(Records from a data source)
++++

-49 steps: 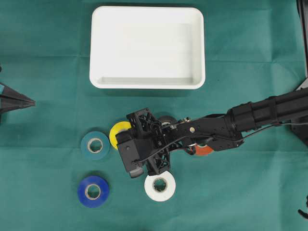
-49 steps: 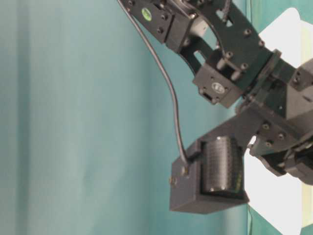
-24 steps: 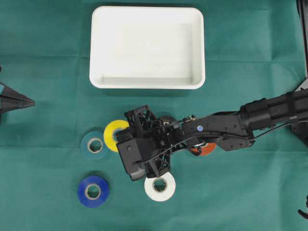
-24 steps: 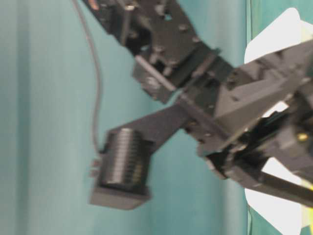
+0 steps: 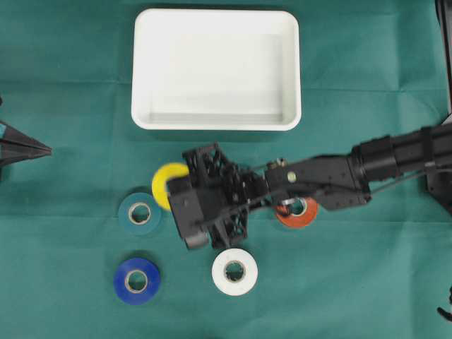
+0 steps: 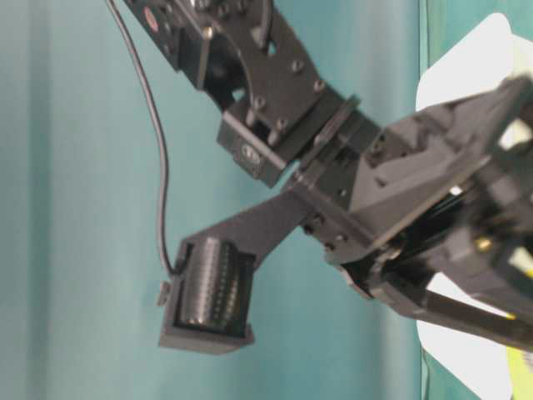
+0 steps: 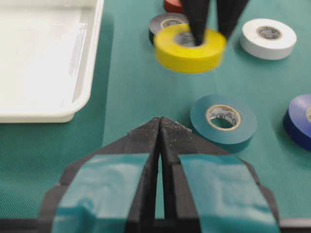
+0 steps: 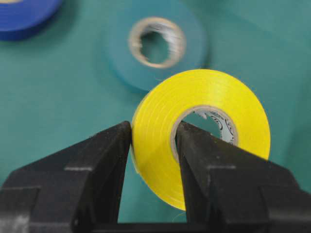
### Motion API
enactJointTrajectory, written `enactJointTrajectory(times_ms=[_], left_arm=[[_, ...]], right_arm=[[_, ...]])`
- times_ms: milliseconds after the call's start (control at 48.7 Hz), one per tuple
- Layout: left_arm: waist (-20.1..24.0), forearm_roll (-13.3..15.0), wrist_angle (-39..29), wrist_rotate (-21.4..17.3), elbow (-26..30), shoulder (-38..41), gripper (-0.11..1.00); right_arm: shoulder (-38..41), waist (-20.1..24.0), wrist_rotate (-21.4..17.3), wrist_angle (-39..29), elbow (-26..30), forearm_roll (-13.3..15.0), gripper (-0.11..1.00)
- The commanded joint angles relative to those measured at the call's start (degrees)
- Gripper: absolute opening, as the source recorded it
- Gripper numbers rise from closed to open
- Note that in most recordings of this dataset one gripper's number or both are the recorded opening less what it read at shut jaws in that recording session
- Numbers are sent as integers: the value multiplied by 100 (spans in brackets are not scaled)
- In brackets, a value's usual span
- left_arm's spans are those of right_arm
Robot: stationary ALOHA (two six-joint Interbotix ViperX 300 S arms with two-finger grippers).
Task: Put the tape into the white case with the right arm.
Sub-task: 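Carry the yellow tape into the white tray and release it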
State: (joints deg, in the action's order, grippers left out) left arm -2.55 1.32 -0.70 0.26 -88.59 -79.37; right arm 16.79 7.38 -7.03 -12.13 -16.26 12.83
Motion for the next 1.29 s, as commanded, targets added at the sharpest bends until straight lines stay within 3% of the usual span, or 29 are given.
enactJointTrajectory(times_ms=[0,349,617,1274], left_arm=[[18,0,26,-9,70,70,0],[26,0,26,-9,70,70,0],[26,0,26,-9,70,70,0],[105,0,26,0,70,70,0]], right_arm=[[-211,-202,0,44,149,26,2],[-202,-1020,0,422,176,404,2],[-158,-1573,0,606,167,422,2],[35,-1644,-9,598,202,431,3]])
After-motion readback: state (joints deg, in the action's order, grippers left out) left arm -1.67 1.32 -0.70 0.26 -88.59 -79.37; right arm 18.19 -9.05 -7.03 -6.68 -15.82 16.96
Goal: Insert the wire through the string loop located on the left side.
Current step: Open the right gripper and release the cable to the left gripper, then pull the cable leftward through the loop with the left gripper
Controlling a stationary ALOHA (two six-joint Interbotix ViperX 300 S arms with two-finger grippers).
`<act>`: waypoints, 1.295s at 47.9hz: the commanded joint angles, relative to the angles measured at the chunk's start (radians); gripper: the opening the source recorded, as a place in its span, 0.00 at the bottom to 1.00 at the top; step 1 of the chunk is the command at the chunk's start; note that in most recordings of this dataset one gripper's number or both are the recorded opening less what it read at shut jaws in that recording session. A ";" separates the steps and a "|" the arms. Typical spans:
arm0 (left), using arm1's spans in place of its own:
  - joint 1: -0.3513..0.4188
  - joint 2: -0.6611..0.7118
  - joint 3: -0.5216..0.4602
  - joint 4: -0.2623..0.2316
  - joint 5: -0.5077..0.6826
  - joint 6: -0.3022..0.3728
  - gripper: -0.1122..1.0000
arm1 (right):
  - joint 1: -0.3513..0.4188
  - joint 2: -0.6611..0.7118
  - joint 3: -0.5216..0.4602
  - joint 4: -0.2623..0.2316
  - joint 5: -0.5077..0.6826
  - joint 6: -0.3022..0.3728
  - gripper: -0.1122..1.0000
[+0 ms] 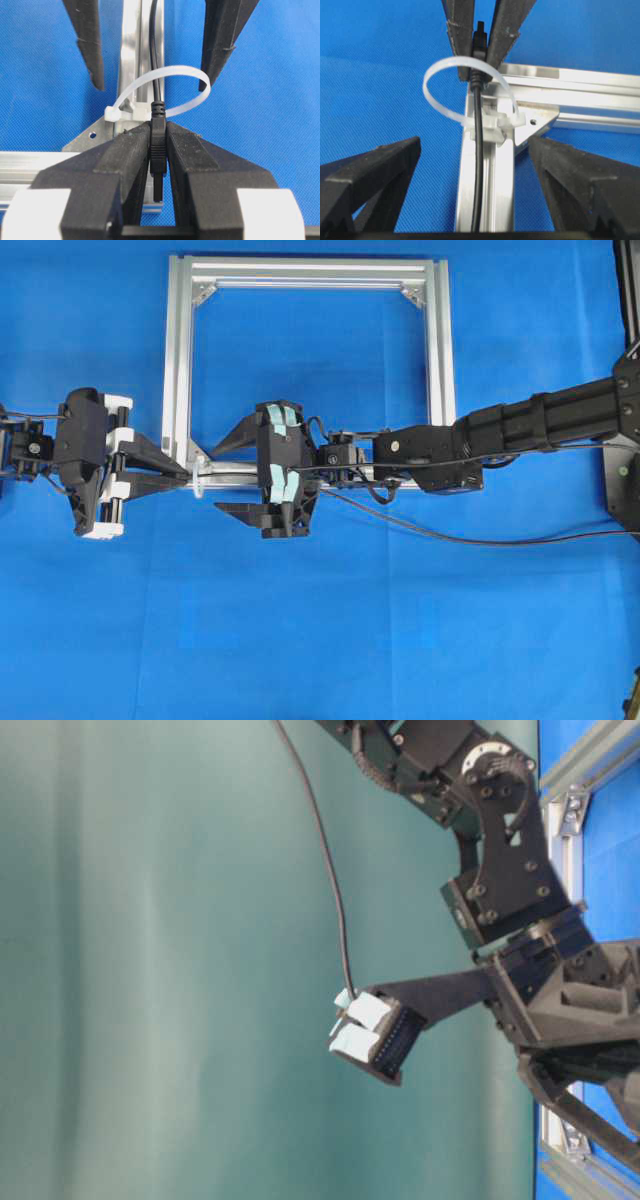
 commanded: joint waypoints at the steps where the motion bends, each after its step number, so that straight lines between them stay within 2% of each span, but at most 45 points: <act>1: -0.002 -0.011 -0.008 0.002 -0.005 0.000 0.17 | -0.002 -0.048 -0.006 0.006 -0.020 0.002 0.94; 18: -0.002 -0.026 0.011 0.002 0.009 0.002 0.17 | -0.002 -0.048 -0.005 0.008 -0.020 0.000 0.96; 36: -0.002 -0.236 0.112 0.002 0.044 -0.003 0.17 | -0.005 -0.048 -0.006 0.008 -0.017 0.000 0.96; 40: -0.002 -0.301 0.110 0.002 0.103 -0.005 0.17 | -0.005 -0.048 -0.008 0.008 -0.017 -0.002 0.96; 51: -0.002 -0.514 0.078 0.002 0.359 -0.005 0.17 | -0.009 -0.049 -0.009 0.008 -0.017 -0.002 0.96; 62: -0.002 -0.827 0.075 0.002 0.627 -0.008 0.17 | -0.009 -0.048 -0.011 0.008 -0.018 -0.002 0.96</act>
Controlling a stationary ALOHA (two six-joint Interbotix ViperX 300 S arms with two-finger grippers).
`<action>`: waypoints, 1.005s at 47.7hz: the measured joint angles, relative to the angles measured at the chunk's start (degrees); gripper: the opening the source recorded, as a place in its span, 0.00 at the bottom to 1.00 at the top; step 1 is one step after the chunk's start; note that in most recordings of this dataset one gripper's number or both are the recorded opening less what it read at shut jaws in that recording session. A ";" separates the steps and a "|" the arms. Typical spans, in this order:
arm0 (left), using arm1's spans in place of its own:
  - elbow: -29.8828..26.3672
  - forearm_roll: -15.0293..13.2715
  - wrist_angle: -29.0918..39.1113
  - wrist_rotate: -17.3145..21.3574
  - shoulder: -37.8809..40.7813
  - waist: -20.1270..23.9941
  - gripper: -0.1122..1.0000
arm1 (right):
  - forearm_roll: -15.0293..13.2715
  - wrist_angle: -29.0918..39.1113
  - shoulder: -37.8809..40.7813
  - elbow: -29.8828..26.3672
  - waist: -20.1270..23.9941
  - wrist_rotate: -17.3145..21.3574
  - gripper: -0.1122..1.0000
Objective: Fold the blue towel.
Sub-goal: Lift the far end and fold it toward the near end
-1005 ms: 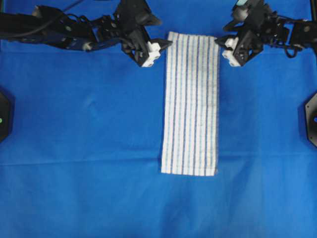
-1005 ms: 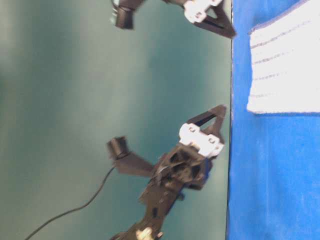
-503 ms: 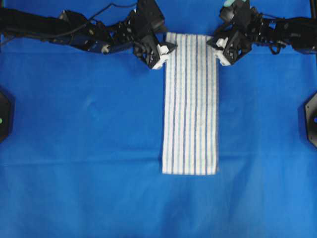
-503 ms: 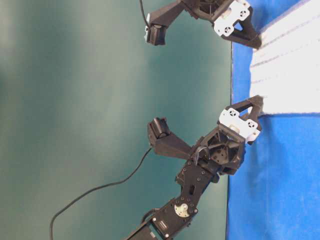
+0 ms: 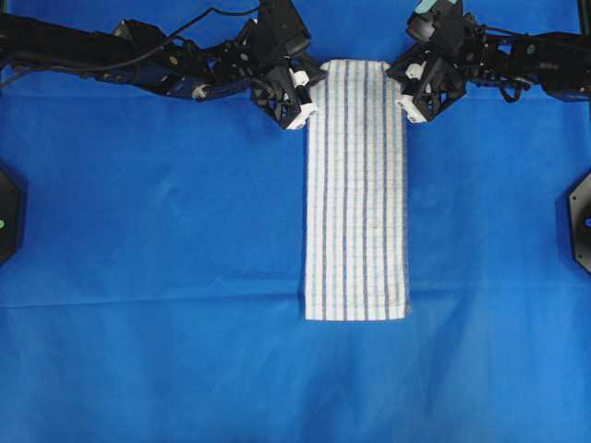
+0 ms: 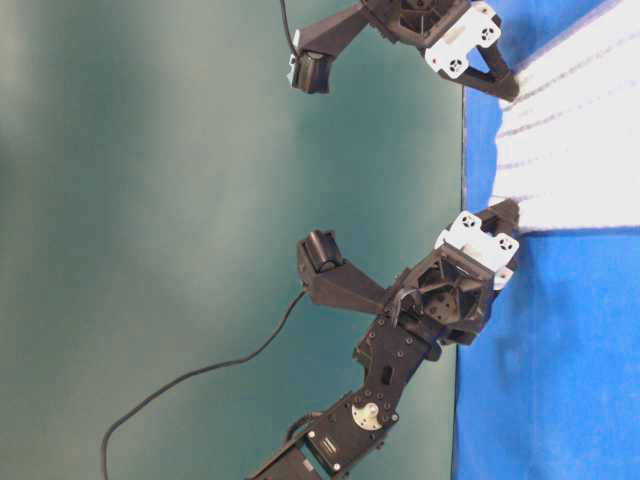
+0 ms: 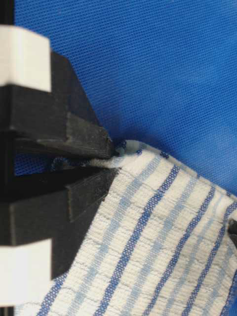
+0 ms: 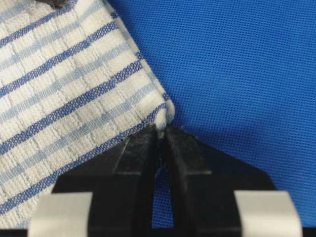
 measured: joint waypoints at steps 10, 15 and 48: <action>-0.97 0.00 0.44 0.09 0.00 1.49 0.12 | 0.18 0.26 -0.35 -0.44 -0.70 0.00 0.17; -2.20 0.09 0.79 0.09 0.00 2.99 0.12 | 0.44 0.62 -0.62 -0.88 -2.46 0.09 0.17; -3.87 0.09 7.21 5.98 -6.50 2.99 0.12 | 0.53 6.33 -9.76 -2.11 -2.72 0.35 0.17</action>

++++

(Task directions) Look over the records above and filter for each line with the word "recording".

(Result)
- Note that in most recordings of this dataset one gripper's number or both are the recorded opening less what it read at shut jaws in that recording session
`<act>`: waypoints, 1.295s at 47.9hz: the commanded joint angles, relative to the angles measured at the chunk's start (radians); gripper: the opening the source recorded, as a place in its span, 0.00 at the bottom to 1.00 at the top; step 1 of the chunk is the command at the chunk's start; note that in most recordings of this dataset one gripper's number or both are the recorded opening less what it read at shut jaws in that recording session. A ";" separates the steps and a "|" the arms. Typical spans:
`<action>`: waypoints, 1.005s at 47.7hz: the measured joint angles, relative to the angles measured at the chunk's start (degrees); gripper: the opening the source recorded, as a place in its span, 0.00 at the bottom to 1.00 at the top; step 1 is one step after the chunk's start; note that in most recordings of this dataset one gripper's number or both are the recorded opening less what it read at shut jaws in that recording session. A ";" separates the steps and a "|" the arms. Typical spans, in this order:

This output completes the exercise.